Read Linked Data Event Streams With HTTP

Although the Linked Data Event Streams are advised to read with an LDES Client, an Event Stream can also be retrieved via HTTP.

When manually retrieving an LDES, we can make a distinction into 3 categories:

Retrieving an Event Stream

By browsing to an Event Stream following the pattern {hostname}/{event stream}, you are able to read the shape of the Event Stream, its views (along with its configured fragmentations) and configured DCAT information.

Retrieving a View

By following the previously mentioned views or by following the pattern {hostname}/{event stream}/{view}, the view page will be shown. This contains information about how many members are in this Event Stream, the configured DCAT information and the tree:Relation that points to the root fragment.

Retrieving a fragment

Finally, by following the root fragment from a view or by following the pattern {hostname}/{event stream}/{view}?{fragmentation specific parameters}, the fragment page will be shown. Depending on whether any fragmentations are defined, this either contains a partitioned fragment page or one or multipletree:Relation that point to partitioned fragment pages.

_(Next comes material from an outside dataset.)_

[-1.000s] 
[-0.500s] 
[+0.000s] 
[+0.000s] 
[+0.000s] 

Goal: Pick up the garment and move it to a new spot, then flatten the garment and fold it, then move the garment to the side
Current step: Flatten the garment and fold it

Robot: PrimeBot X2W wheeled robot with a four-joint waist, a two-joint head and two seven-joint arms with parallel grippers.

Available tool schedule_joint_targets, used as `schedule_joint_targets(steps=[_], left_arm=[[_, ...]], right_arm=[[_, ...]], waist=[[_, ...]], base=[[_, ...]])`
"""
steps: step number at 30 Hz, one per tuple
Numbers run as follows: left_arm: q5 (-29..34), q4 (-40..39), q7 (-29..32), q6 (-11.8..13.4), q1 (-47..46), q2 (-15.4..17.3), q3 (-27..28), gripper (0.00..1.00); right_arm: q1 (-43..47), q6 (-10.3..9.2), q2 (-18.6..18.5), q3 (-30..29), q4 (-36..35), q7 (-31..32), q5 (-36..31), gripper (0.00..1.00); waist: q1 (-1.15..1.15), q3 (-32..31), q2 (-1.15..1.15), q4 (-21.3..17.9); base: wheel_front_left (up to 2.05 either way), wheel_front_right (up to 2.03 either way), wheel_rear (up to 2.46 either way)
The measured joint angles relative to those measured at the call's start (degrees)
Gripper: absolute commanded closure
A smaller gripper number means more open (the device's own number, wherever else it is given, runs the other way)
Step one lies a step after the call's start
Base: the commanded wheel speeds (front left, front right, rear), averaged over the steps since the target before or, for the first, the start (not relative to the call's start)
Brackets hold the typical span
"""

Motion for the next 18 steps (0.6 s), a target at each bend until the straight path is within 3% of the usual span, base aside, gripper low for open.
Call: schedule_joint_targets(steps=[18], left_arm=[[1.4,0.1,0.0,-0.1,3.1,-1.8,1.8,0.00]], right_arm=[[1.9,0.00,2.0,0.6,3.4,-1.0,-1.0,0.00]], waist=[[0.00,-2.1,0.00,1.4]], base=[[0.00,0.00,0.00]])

These partitioned fragments contain the actual members.

Retrieving a fragment in a streaming way

When retrieving a fragment, it is possible to receive the fragment page in a streaming way by specifying the accept type as text/event-stream. The fragment will then always be converted to the application/rdf+protobuf format. Because server-side events are used we encode the data to base64.

When retrieving a fragment in this way, not all the data will be received at once.

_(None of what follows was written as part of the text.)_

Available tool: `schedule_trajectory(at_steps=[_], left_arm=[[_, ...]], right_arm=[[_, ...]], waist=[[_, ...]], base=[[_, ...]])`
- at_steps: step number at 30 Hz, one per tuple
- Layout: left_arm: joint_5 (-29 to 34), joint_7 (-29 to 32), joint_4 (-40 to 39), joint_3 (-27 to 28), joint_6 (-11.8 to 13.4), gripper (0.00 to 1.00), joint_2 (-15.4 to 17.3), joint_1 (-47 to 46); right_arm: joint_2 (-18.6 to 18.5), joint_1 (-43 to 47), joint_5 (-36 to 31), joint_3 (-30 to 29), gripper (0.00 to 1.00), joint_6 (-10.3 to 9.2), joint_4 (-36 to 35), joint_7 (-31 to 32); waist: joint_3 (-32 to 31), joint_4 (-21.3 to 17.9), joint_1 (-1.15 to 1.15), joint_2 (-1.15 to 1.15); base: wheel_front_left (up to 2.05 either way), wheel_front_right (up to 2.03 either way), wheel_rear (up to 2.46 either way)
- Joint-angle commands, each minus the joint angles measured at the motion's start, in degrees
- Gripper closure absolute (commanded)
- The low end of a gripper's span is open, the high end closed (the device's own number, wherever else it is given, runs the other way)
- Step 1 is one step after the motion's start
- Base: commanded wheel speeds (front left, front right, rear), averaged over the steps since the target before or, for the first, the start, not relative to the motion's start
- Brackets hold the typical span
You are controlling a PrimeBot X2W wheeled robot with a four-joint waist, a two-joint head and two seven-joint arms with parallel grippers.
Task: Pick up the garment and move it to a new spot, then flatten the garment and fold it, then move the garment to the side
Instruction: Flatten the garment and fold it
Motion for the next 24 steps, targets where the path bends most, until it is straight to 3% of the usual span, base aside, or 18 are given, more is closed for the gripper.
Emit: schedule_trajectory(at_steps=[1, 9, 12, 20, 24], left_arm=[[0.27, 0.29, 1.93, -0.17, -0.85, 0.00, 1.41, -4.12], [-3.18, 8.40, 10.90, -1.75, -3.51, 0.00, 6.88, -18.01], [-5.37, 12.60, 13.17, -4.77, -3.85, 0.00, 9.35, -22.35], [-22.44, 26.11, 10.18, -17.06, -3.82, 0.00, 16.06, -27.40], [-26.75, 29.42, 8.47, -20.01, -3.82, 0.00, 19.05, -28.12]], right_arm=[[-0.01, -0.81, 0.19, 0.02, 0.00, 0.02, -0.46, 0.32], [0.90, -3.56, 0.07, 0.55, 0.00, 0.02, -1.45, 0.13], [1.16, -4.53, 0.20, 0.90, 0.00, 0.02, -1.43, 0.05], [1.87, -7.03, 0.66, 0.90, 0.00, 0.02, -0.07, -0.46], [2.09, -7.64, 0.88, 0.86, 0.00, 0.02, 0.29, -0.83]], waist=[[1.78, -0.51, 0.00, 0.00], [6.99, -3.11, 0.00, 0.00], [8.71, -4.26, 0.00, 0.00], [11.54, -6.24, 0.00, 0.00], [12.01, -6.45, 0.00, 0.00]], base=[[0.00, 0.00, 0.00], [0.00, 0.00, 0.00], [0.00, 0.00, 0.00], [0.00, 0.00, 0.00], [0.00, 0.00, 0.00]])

  1. First the statements relating to the fragment itself and its relations to other fragments will be send. This event will have the name: metadata.
  2. Then all members will be send one by one. These events will have the name: member.

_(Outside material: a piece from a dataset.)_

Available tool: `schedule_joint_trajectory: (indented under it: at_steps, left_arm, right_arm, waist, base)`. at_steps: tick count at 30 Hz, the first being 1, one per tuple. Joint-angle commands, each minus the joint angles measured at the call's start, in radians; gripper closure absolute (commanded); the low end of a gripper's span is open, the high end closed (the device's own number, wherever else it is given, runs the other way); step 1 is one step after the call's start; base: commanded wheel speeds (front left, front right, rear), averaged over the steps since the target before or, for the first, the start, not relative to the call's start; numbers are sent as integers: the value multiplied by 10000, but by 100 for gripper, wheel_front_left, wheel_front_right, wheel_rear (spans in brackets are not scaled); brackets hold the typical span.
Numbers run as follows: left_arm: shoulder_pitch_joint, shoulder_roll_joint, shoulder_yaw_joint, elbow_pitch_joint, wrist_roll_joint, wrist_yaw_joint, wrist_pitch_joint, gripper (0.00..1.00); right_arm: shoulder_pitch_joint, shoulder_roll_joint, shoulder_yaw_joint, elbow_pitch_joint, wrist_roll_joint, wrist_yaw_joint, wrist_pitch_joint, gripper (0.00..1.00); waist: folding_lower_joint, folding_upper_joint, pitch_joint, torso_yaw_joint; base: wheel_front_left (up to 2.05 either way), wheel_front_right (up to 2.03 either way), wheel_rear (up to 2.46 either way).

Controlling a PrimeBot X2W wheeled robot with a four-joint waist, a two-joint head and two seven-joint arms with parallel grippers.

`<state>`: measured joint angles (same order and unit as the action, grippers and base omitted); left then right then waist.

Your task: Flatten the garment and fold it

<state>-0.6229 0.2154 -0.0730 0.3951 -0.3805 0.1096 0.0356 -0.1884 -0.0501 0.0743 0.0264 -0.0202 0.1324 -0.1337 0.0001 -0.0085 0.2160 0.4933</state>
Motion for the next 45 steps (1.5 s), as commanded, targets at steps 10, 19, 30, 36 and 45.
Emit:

Every piece of the fragment data is wrapped in the data part of a Server-side event.

This method is useful when retrieving large fragments because you do not have to wait until every member is fetched and the entire fragment is constructed to start processing the data. When consuming a fragment in this way, it is important to recognise that an error can still occur after receiving an 200 OK response from the server. When such an error occurs, the error message will be send in a Server-side event named error.